Work instructions
Give back the entries exactly as they read, leaving each image out.

[Stored data]

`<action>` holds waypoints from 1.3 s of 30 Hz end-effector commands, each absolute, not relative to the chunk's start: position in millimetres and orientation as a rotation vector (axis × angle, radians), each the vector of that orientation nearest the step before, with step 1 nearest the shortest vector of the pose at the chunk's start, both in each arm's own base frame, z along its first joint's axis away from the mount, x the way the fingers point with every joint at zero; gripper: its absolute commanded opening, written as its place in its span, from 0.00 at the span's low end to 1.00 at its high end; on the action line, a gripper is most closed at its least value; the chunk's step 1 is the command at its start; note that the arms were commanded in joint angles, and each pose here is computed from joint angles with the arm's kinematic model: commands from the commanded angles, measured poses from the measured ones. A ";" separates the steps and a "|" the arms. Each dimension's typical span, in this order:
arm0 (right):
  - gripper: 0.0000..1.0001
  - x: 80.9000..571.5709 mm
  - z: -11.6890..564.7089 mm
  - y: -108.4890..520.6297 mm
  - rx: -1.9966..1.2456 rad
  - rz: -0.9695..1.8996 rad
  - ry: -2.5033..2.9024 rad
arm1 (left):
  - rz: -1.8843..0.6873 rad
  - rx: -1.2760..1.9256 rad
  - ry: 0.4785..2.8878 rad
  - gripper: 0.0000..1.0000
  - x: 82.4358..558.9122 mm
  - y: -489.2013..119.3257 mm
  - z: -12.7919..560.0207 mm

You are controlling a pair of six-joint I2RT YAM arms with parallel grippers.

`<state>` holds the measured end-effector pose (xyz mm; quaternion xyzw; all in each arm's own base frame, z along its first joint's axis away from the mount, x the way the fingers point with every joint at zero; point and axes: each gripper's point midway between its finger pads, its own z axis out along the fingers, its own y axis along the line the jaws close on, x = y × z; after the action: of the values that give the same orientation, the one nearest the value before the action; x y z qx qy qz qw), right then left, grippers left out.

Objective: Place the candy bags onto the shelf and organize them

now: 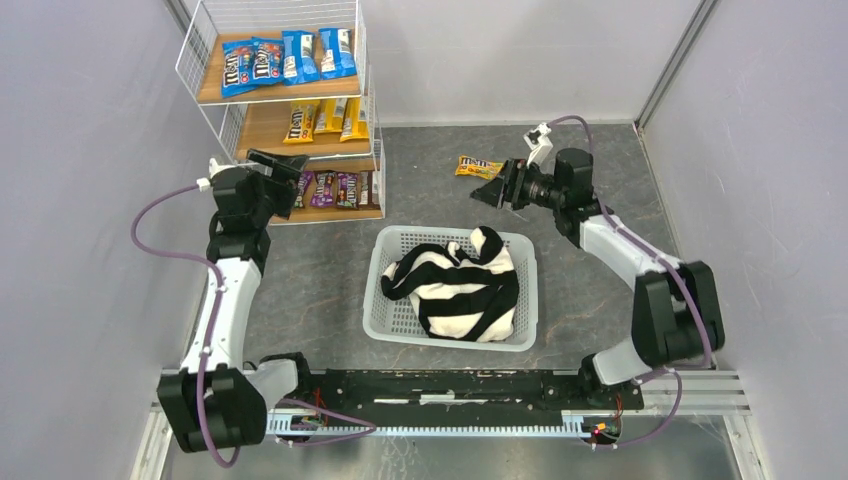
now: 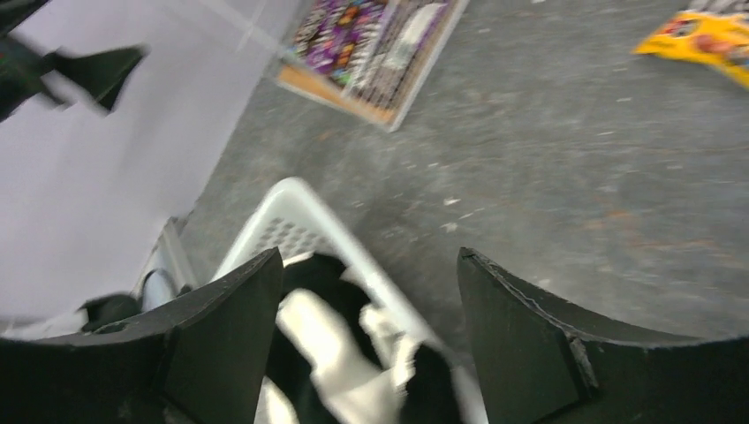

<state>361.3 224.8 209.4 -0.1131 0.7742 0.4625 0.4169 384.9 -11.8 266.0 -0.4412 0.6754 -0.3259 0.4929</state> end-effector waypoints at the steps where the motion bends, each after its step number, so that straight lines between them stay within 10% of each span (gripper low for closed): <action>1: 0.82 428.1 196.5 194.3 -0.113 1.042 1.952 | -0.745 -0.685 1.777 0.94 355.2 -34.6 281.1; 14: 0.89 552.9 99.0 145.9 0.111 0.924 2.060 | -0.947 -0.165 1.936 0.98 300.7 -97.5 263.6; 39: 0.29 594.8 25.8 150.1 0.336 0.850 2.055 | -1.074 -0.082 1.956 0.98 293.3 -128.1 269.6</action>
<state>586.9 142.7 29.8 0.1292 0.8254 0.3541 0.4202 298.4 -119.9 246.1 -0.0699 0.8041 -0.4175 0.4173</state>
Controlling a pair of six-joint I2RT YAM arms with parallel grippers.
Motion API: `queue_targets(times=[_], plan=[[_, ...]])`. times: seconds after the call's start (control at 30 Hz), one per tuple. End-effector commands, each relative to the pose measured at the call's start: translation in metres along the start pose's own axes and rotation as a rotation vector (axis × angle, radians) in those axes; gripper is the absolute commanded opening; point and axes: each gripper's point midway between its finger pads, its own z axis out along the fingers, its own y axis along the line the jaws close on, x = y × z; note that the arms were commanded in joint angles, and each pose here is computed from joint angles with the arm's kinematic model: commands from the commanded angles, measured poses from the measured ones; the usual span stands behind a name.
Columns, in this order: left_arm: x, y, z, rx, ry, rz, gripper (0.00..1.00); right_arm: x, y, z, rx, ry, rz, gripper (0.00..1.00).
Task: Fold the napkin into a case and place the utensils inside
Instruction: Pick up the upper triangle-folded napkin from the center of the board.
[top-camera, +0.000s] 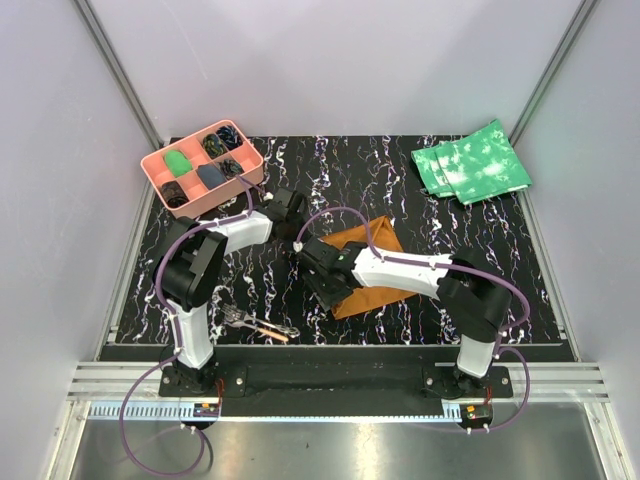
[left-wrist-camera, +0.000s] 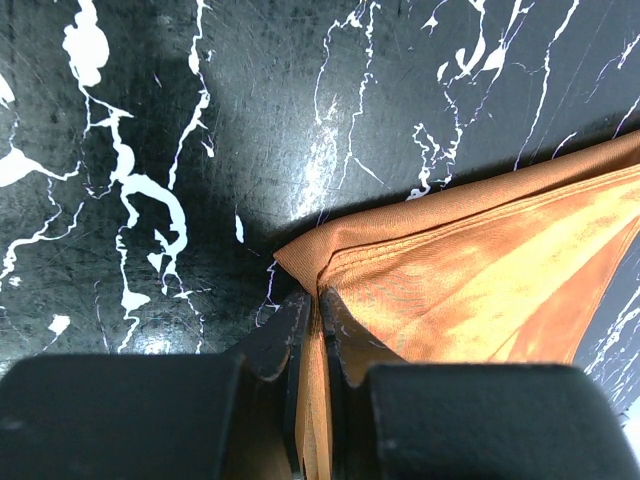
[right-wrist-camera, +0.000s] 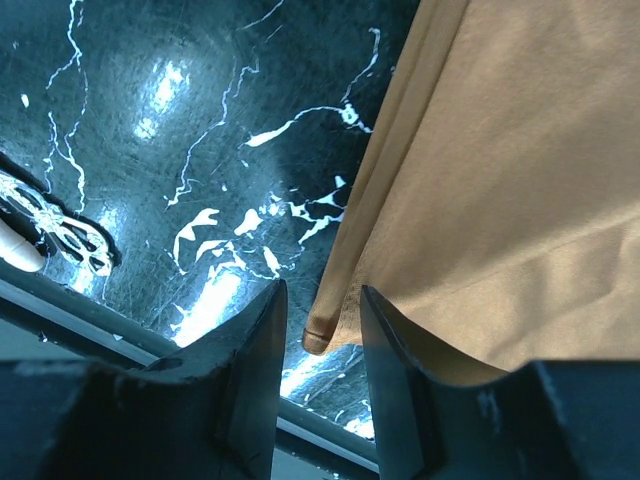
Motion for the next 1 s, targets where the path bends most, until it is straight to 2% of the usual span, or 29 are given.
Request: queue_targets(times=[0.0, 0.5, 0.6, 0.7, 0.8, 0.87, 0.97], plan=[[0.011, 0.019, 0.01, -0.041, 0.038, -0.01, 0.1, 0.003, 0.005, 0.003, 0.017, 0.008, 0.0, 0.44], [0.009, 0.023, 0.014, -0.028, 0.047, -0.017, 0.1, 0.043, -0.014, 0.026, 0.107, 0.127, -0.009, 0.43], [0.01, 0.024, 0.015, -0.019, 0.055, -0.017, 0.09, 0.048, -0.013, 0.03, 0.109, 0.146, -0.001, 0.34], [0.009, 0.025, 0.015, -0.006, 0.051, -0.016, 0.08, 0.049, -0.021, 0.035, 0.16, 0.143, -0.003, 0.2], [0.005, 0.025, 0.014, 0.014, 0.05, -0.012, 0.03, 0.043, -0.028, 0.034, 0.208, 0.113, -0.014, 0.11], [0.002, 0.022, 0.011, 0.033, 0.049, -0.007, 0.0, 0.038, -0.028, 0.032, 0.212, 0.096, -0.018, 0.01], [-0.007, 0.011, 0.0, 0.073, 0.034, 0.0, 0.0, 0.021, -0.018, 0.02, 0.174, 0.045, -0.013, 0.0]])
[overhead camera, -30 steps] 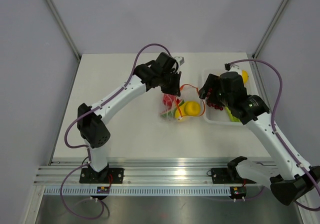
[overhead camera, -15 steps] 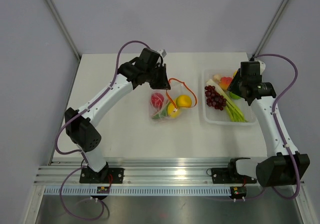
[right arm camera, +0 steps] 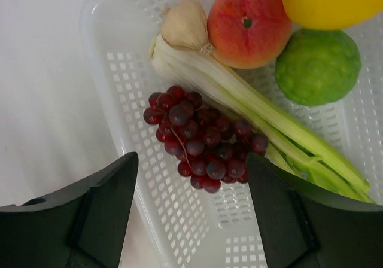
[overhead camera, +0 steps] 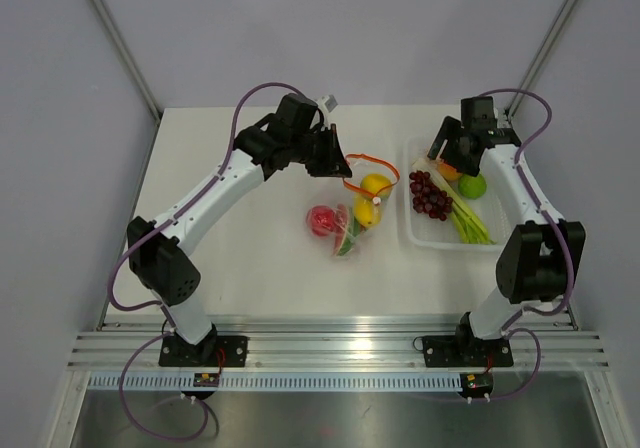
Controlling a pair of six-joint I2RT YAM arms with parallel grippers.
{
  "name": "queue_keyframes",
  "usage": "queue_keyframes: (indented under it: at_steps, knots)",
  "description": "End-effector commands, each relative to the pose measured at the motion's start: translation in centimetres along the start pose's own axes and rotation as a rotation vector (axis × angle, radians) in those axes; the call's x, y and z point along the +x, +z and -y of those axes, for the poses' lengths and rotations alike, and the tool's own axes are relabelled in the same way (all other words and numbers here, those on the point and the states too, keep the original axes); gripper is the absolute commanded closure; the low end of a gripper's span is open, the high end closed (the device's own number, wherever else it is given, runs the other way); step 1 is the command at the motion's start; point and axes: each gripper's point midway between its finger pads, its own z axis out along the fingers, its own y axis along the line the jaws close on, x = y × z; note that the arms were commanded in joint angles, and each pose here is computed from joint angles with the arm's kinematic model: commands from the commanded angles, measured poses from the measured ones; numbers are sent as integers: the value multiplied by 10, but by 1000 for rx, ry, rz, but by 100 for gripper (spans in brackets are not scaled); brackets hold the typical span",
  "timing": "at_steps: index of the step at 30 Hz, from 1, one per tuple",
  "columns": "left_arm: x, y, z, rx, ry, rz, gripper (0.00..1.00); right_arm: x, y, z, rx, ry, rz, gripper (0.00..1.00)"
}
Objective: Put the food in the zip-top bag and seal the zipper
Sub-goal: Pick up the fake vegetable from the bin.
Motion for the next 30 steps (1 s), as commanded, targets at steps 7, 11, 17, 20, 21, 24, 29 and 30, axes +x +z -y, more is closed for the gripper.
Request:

Response
`<action>` holds waypoints from 1.3 s of 30 Hz end-effector commands, each absolute, not relative to the chunk's start: position in millimetres and orientation as a rotation vector (axis × angle, radians), each the vector of that orientation nearest the step before, with step 1 nearest the shortest vector of the pose at the chunk's start, both in each arm's own base frame, z along its first joint's axis away from the mount, x the way the fingers point with every joint at zero; gripper: its absolute commanded opening, written as its place in its span, from 0.00 at the span's low end to 1.00 at its high end; on the action line, a gripper is most closed at its least value; the chunk's step 1 is the command at its start; note that the arms were commanded in joint angles, and each pose here is computed from joint angles with the arm's kinematic model: commands from the commanded angles, measured poses from the measured ones. A ";" separates the steps and a "|" the arms. Each dimension's typical span, in this order:
arm0 (right):
  - gripper: 0.0000..1.0001
  - x: 80.9000..571.5709 mm
  - z: -11.6890..564.7089 mm
  - y: -108.4890..520.6297 mm
  - rx: -1.9966..1.2456 rad
  - rz: -0.9695..1.8996 rad
  - ry: -2.5033..2.9024 rad
arm1 (left):
  - rz: -1.8843..0.6873 rad
  - rx: -1.2760..1.9256 rad
  - ry: 0.4785..2.8878 rad
  - gripper: 0.0000..1.0000
  - x: 82.4358..558.9122 mm
  - y: -489.2013..119.3257 mm
  - z: -12.7919..560.0207 mm

You are controlling a pair of six-joint I2RT YAM arms with parallel grippers.

`<state>` holds the measured end-effector pose (xyz mm; quaternion xyzw; all in each arm's own base frame, z along its first joint's axis away from the mount, x the way the fingers point with every joint at zero; point and axes: each gripper's point midway between its finger pads, its own z axis out along the fingers, its own y axis along the line the jaws close on, x = y × z; after the action: of the values that give the same orientation, the one nearest the value before the action; x y z qx qy qz qw), right then left, grippers left out.

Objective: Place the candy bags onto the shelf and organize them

now: 
now: 

<state>361.3 224.8 209.4 -0.1131 0.7742 0.4625 0.4169 384.9 -11.8 266.0 -0.4412 0.6754 -0.3259 0.4929</state> end-effector waypoints at the steps where the motion bends, each after its step number, so that straight lines between them stay within 10% of each span (gripper low for closed): <action>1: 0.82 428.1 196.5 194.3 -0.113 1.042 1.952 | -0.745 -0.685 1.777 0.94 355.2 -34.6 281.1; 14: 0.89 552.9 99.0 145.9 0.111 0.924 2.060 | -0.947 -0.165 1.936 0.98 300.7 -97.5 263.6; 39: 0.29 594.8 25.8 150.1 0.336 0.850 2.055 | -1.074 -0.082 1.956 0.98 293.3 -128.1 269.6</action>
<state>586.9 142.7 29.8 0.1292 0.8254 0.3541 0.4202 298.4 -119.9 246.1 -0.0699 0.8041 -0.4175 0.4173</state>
Controlling a pair of six-joint I2RT YAM arms with parallel grippers.
Motion API: `queue_targets(times=[_], plan=[[_, ...]])`. times: seconds after the call's start (control at 30 Hz), one per tuple. End-effector commands, each relative to the pose measured at the call's start: translation in metres along the start pose's own axes and rotation as a rotation vector (axis × angle, radians) in those axes; gripper is the absolute commanded opening; point and axes: each gripper's point midway between its finger pads, its own z axis out along the fingers, its own y axis along the line the jaws close on, x = y × z; note that the arms were commanded in joint angles, and each pose here is computed from joint angles with the arm's kinematic model: commands from the commanded angles, measured poses from the measured ones; the usual span stands behind a name.
Columns, in this order: left_arm: x, y, z, rx, ry, rz, gripper (0.00..1.00); right_arm: x, y, z, rx, ry, rz, gripper (0.00..1.00).
Task: Fold the napkin into a case and place the utensils inside
Instruction: Pick up the upper triangle-folded napkin from the center of the board.
[top-camera, +0.000s] 
[left-wrist-camera, +0.000s] 
[right-wrist-camera, +0.000s] 
Motion for the next 1 s, targets where the path bends most, until it is straight to 2% of the usual span, or 29 are given.
Request: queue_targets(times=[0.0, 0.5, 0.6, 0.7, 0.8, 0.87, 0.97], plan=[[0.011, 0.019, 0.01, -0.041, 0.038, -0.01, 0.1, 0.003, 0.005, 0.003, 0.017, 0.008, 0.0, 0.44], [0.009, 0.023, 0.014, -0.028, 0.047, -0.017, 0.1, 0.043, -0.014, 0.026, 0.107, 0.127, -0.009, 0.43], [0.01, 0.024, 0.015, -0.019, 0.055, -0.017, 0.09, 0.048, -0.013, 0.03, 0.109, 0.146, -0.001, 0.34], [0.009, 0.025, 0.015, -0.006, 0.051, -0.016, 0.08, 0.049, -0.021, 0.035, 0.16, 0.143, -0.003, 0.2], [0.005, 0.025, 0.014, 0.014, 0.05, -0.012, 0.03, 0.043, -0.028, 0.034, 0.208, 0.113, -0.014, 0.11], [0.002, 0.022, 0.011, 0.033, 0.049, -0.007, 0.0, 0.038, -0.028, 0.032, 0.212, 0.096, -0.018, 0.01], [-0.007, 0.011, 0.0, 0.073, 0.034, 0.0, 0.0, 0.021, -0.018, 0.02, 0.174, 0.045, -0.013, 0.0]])
[overhead camera, -30 steps] 
[overhead camera, -15 steps] 
[right arm camera, +0 steps] 
[overhead camera, +0 steps] 
Controlling a pair of six-joint I2RT YAM arms with parallel grippers.
{
  "name": "queue_keyframes",
  "usage": "queue_keyframes: (indented under it: at_steps, knots)",
  "description": "End-effector commands, each relative to the pose measured at the motion's start: translation in centimetres along the start pose's own axes and rotation as a rotation vector (axis × angle, radians) in those axes; the call's x, y and z point along the +x, +z and -y of those axes, for the poses' lengths and rotations alike, and the tool's own axes are relabelled in the same way (all other words and numbers here, those on the point and the states too, keep the original axes); gripper is the absolute commanded closure; the low end of a gripper's span is open, the high end closed (the device's own number, wherever else it is given, runs the other way); step 1 is the command at the motion's start; point and axes: each gripper's point midway between its finger pads, its own z axis out along the fingers, its own y axis along the line the jaws close on, x = y × z; note that the arms were commanded in joint angles, and each pose here is computed from joint angles with the arm's kinematic model: commands from the commanded angles, measured poses from the measured ones; numbers are sent as integers: the value multiplied by 10, but by 1000 for rx, ry, rz, but by 100 for gripper (spans in brackets are not scaled); brackets hold the typical span",
  "timing": "at_steps: index of the step at 30 Hz, from 1, one per tuple",
  "columns": "left_arm: x, y, z, rx, ry, rz, gripper (0.00..1.00); right_arm: x, y, z, rx, ry, rz, gripper (0.00..1.00)"
}
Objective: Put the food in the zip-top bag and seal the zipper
Sub-goal: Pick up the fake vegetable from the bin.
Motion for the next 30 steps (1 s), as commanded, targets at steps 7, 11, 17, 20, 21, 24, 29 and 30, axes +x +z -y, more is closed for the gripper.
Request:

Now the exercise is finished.